Sur La Route de Cormac McCarthy, point de salut, peu d’espoir, une fuite de tous les instants, vers quoi ? On ne sait pas. Le monde est dévasté, il n’y a plus de lumière, plus de végétation, rien que de la cendre, des morts et quelques survivants. Un père et son fils sur la route cheminent poussant un caddie rempli de leurs maigres possessions tel un escargot portant sa coquille. Le froid, la faim, la peur sont leur quotidien

Je voudrais être avec ma maman.
Il ne répondit pas.Il s’assit à côté de la petite silhouette enveloppée dans les couettes et les couvertures. Au bout d’un moment, il dit : Tu veux dire que tu voudrais être mort.
Oui.

Il y a longtemps, j’ai lu deux autres bouquins de cet auteur, De si jolis chevaux et Le Grand Passage. J’avais été fortement déroutée par le style si particulier de l’auteur : cette manie de mettre plusieurs « et » dans une même phrase, la quasi absence de virgules et l’absence de tirets pour marquer les dialogues. On retrouve le même ici, en plus épuré.

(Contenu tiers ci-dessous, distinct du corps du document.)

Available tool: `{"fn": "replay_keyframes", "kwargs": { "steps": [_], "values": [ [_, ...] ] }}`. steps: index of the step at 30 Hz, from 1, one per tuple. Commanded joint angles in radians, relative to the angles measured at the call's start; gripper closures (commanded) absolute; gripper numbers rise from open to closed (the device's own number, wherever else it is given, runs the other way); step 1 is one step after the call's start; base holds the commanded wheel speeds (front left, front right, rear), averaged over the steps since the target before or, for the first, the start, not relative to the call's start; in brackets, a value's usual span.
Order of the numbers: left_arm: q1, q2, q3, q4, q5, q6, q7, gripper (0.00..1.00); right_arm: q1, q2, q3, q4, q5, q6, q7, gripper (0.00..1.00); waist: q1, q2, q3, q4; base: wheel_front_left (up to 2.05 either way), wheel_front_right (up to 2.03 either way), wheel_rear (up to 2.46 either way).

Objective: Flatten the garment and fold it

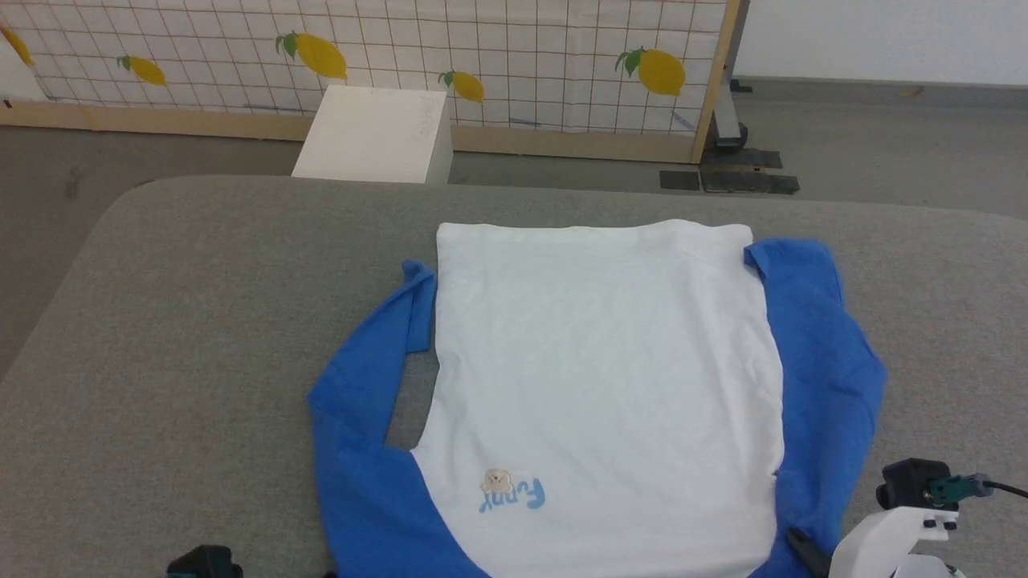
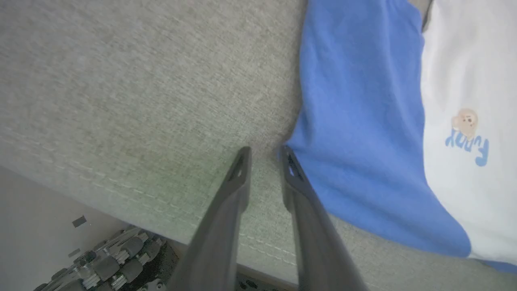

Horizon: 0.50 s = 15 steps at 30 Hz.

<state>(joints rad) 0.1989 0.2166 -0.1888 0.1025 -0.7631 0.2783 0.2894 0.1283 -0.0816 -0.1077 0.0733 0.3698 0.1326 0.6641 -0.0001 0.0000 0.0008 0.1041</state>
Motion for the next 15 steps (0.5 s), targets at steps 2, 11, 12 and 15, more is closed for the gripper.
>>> {"fn": "replay_keyframes", "kwargs": {
  "steps": [2,11,12,15],
  "values": [
    [-0.018,0.011,0.027,-0.027,-0.009,0.006,-0.017,0.0,-0.013,0.005,-0.017,-0.027,0.013,-0.002,-0.014,0.0,0.0001,0.0,0.001,-0.003,0.0,0.0,0.0],
    [-0.091,0.007,0.151,-0.218,-0.014,-0.021,-0.201,0.0,-0.133,0.025,-0.217,-0.175,0.145,-0.002,0.02,0.0,0.0001,0.0,0.064,-0.015,0.0,0.0,0.0],
    [-0.106,0.017,0.148,-0.223,0.012,-0.032,-0.232,0.0,-0.16,0.025,-0.234,-0.185,0.136,-0.002,0.024,0.0,0.0001,0.0,0.076,-0.018,0.0,0.0,0.0],
    [-0.179,0.043,0.129,-0.232,0.115,-0.081,-0.377,0.0,-0.29,0.011,-0.279,-0.188,0.101,-0.002,0.034,0.0,0.0001,0.0,0.134,-0.028,0.0,0.0,0.0]
  ]
}}
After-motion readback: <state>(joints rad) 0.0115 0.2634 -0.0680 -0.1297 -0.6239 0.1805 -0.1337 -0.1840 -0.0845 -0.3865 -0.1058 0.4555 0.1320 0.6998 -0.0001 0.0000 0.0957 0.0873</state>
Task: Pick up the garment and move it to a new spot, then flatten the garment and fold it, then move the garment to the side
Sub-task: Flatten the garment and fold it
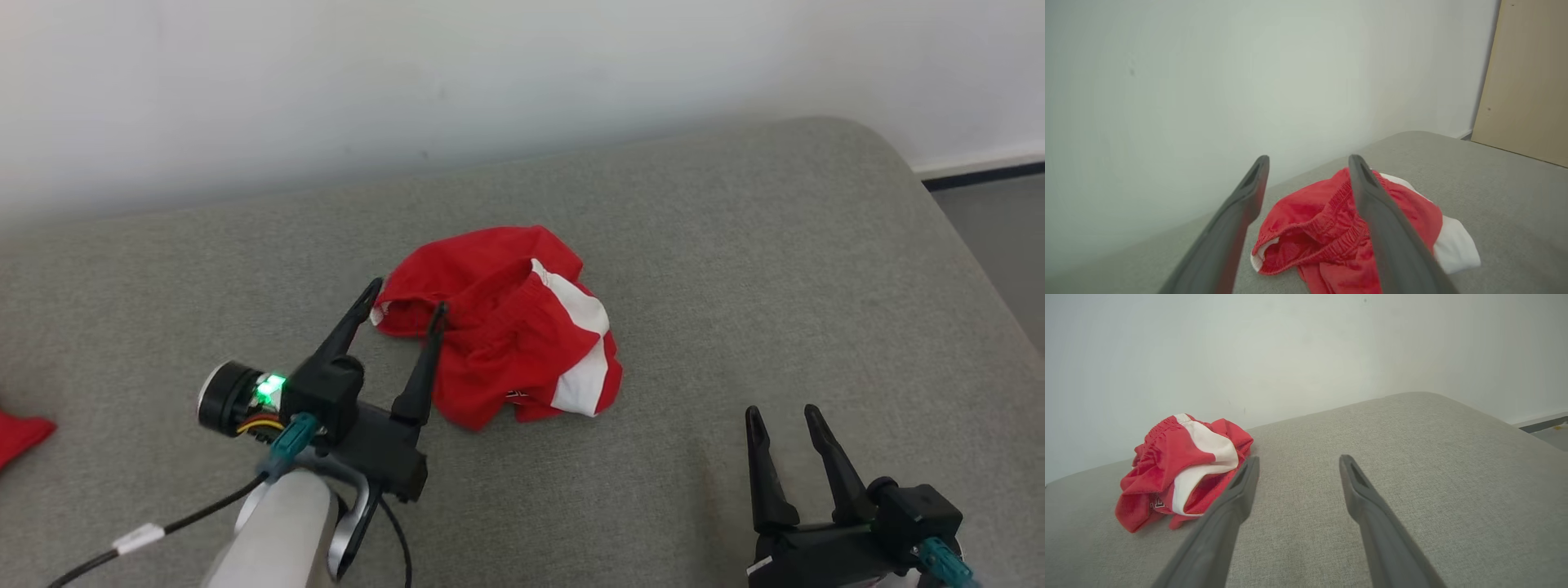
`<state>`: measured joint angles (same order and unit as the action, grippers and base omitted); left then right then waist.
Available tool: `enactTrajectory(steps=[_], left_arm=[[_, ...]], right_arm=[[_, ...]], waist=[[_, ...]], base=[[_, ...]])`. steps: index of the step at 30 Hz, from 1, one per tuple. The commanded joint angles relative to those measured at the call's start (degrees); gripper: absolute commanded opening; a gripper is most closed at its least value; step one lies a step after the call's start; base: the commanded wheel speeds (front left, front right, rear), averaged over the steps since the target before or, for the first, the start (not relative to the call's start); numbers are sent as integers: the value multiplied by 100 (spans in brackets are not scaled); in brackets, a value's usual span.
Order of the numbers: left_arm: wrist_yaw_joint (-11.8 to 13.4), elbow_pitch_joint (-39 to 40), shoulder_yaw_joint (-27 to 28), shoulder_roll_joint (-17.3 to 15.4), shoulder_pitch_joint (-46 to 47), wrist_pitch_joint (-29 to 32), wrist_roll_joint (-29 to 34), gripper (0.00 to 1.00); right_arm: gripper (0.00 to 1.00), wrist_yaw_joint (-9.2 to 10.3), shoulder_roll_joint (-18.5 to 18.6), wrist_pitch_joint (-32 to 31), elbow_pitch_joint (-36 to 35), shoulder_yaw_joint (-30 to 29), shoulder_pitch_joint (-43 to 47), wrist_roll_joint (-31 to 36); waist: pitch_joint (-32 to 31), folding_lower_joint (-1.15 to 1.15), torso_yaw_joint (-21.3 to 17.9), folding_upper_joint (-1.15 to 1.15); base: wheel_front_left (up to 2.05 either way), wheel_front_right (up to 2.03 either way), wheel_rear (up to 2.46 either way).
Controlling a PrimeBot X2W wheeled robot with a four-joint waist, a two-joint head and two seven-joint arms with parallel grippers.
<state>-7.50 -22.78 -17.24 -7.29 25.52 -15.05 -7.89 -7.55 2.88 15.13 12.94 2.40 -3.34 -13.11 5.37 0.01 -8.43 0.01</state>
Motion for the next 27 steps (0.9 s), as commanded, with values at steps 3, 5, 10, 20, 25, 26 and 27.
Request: enactTrajectory(steps=[3, 5, 10, 20, 25, 26, 27], left_arm=[[7, -399, -500, -107, 563, -18, -239, 100], [7, -637, -742, -166, 785, -18, -380, 100], [6, -1266, -1180, -228, 1248, -19, -705, 100], [6, -2285, -1953, -249, 1711, 6, -1421, 19], [6, -2423, -2205, -232, 1860, -20, -1647, 0], [6, -2354, -2192, -214, 1902, -22, -1696, 0], [6, -2259, -2154, -208, 1925, -23, -1732, 0]], right_arm=[[100, 13, 1, 3, -9, -11, -120, -135], [100, 13, -2, 3, -6, -5, -172, -202], [100, 13, -2, 3, 12, 27, -240, -320], [100, 13, -1, 3, 23, 28, -210, -389], [100, 13, -1, 3, 18, -49, -163, -348], [100, 13, -1, 3, 18, -69, -157, -328], [100, 13, -1, 3, 14, -75, -155, -313]], waist=[[509, -1, -600, -1], [586, -1, -722, -1], [664, -1, -945, -1], [635, -1, -1047, -1], [582, -1, -911, -1], [575, -1, -856, -1], [568, -1, -799, -1]], base=[[0, 0, 0], [0, 0, 0], [0, 0, 0], [0, 0, 0], [0, 0, 0], [0, 0, 0], [0, 0, 0]])
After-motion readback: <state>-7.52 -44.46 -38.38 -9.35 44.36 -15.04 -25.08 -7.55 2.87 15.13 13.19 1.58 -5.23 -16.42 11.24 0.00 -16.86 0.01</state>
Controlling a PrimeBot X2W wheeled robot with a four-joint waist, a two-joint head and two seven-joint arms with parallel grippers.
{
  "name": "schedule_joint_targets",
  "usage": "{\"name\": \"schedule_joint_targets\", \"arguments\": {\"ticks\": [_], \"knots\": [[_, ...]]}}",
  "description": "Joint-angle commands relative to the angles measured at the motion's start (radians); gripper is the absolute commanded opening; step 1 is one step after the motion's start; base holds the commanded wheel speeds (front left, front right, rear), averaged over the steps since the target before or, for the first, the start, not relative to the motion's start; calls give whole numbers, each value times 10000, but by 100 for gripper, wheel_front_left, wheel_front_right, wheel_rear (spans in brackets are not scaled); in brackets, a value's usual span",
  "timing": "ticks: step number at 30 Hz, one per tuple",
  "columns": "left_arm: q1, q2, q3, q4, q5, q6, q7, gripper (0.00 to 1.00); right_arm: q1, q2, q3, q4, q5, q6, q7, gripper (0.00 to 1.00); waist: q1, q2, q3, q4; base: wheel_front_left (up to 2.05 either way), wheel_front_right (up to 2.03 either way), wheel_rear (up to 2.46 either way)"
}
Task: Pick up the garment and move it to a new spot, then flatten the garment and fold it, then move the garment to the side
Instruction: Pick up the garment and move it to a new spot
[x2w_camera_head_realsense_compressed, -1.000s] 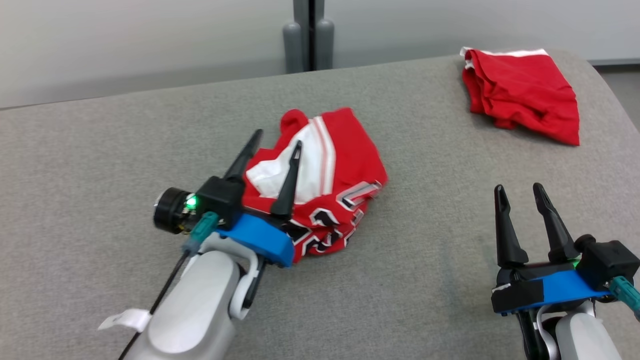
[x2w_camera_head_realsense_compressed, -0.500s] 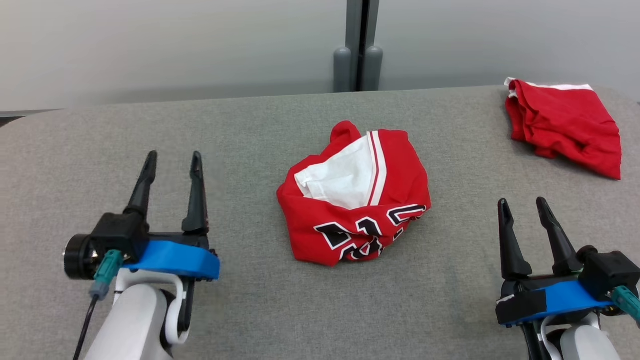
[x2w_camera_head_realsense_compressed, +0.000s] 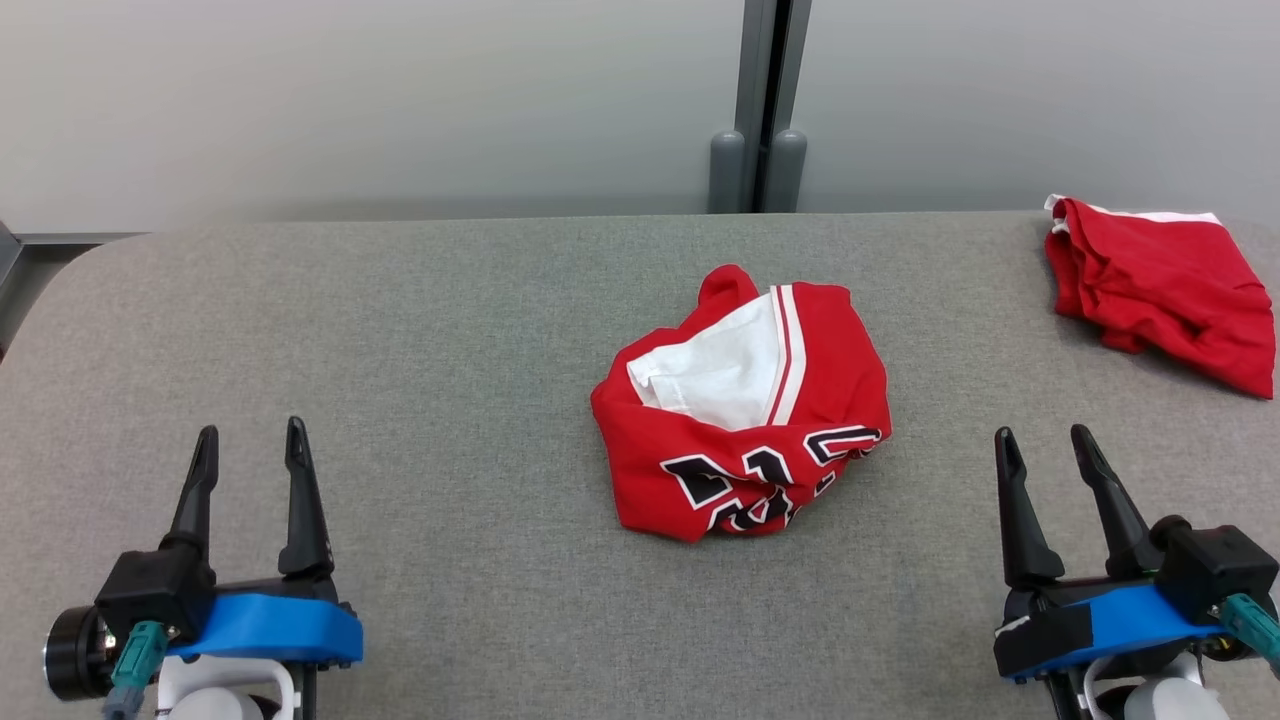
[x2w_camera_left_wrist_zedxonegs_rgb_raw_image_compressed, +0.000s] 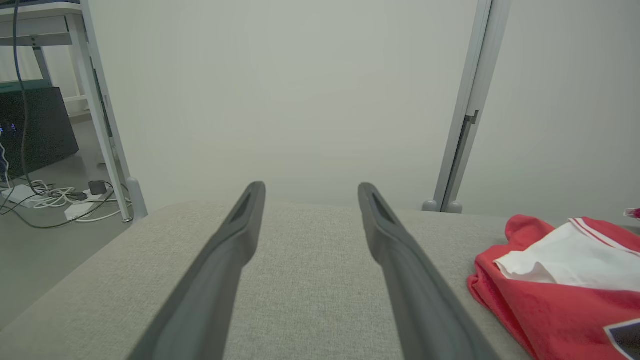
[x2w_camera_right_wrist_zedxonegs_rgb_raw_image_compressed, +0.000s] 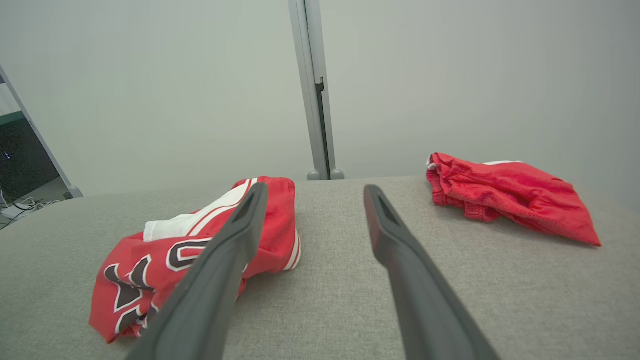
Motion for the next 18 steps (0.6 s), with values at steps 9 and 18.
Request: {"name": "schedule_joint_targets", "arguments": {"ticks": [9,18], "knots": [[689,-159,308,-169,306,-88,-44,100,402,-6,-120,-140,-64,4,253,100,1,0,-188,140,0,0,0],[809,-313,446,-68,469,-190,-42,100,590,-6,-72,-206,-118,6,399,100,1,0,-386,136,0,0,0]]}}
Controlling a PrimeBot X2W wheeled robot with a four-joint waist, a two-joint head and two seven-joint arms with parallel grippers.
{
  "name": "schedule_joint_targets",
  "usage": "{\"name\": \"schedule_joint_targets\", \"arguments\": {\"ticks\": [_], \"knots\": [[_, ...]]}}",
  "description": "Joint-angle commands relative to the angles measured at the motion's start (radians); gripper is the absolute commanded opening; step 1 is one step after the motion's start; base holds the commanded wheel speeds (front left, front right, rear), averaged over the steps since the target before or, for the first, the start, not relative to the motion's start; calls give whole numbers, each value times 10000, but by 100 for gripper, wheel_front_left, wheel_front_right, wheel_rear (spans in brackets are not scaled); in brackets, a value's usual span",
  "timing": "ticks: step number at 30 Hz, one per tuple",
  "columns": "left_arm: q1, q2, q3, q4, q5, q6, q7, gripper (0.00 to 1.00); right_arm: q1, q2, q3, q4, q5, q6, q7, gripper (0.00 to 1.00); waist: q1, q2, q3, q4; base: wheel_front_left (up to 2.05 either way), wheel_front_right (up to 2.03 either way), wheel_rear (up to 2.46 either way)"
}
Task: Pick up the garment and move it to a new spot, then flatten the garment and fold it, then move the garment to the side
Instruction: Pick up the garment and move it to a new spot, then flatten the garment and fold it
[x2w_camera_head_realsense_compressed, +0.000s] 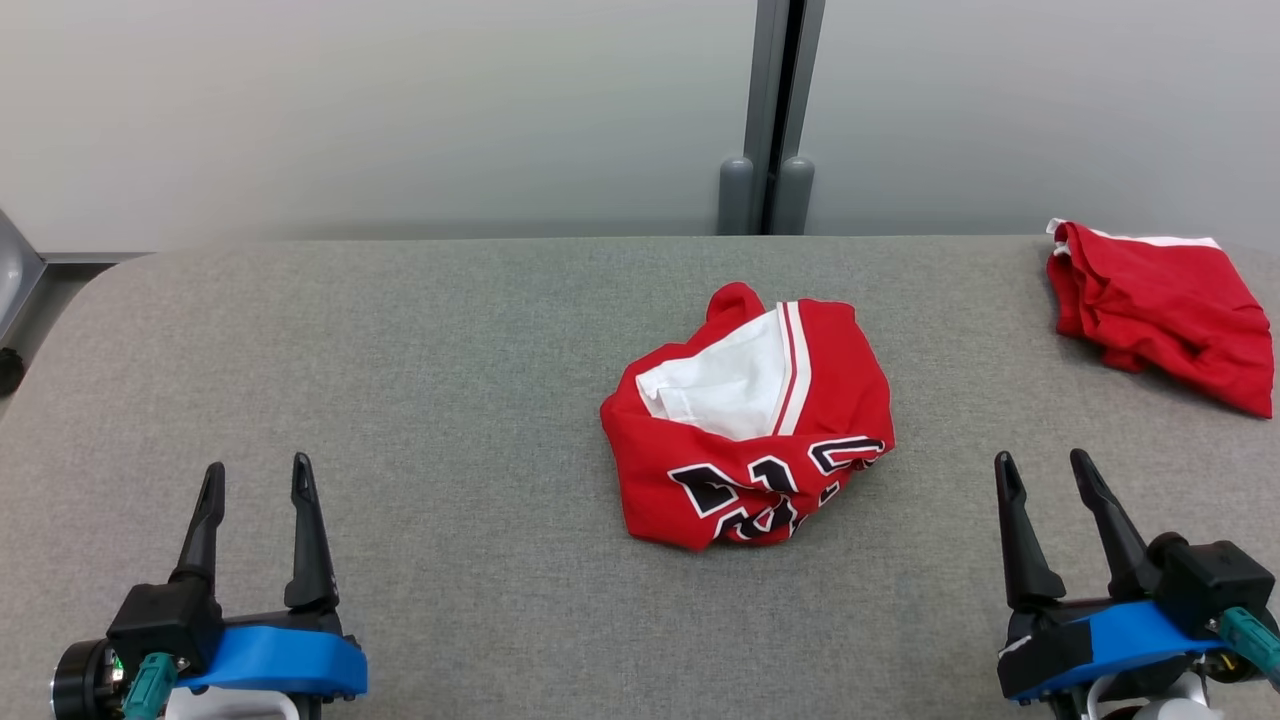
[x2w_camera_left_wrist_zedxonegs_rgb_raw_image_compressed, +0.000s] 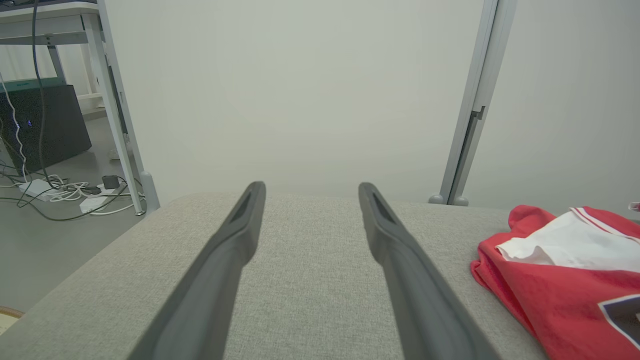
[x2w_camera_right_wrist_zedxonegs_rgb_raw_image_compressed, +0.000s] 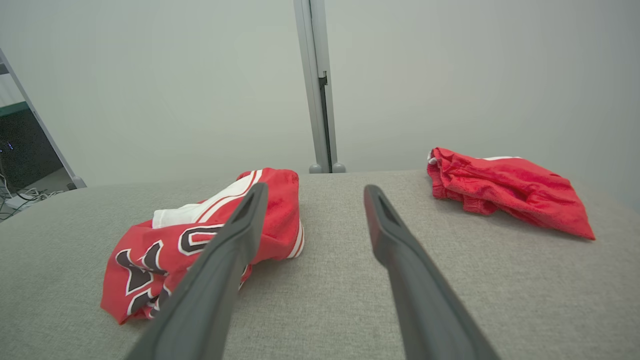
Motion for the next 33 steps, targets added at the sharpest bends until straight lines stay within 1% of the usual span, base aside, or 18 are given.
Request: {"name": "schedule_joint_targets", "arguments": {"ticks": [1,23,29,33], "knots": [[115,-28,93,30,77,-28,-44,100,201,-6,26,-14,-36,4,63,100,1,-1,-57,-23,0,0,0],[36,-114,174,134,245,-179,-44,100,214,-6,47,49,-8,2,155,100,1,-1,-84,0,0,0,0],[-71,-169,169,113,262,-181,-43,100,-439,-312,205,92,-70,2,300,100,1,-1,92,40,0,0,0],[-267,-243,112,112,320,-221,-43,100,-1353,-565,359,165,-77,4,431,100,1,-1,342,129,0,0,0]]}}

Il faut que je retourne chercher du bois, dit-il. Je serai dans le coin. D’accord ?
C’est où le coin ?
Ça veut dire pas loin.
D’accord.

Si le style est épuré, le contenu l’est aussi. Le père et le fils n’ont pas de nom. Ils sont « l’homme » et le « petit ». On ne sait pas précisément ce qu’il s’est passé, quelle était leur vie avant la catastrophe, où ils sont, où ils vont précisément, quand l’histoire se passe-t-elle par rapport à la catastrophe et par rapport à un calendrier quelconque, le pourquoi de cette fuite vers nulle part semble nous échapper aussi. Le lecteur est laissé à son propre désespoir, tout seul sur le bord de la route. Il faut se débrouiller avec ses propres théories et recoller les morceaux avec les bribes d’information que l’auteur veut bien nous donner.

C’est mon enfant, dit-il. Je suis en train de lui laver les cheveux pour enlever les restes de la cervelle d’un mort. C’est mon rôle.

Ce qu’il reste c’est un tapis de cendres et une force qui les pousse à reste humains malgré la folie barbare qui se déchaîne autour d’eux. Eux, ils sont les « gentils ». Quant à l’enfant, de l’avis de son père, il « porte le feu ». Né avec l’Apocalypse, il représente le seul espoir d’une humanité en perdition, qui paradoxalement se mange elle-même pour survivre. Il porte la flamme de l’innocence et de la transmission, dans un monde où Dieu n’existe plus.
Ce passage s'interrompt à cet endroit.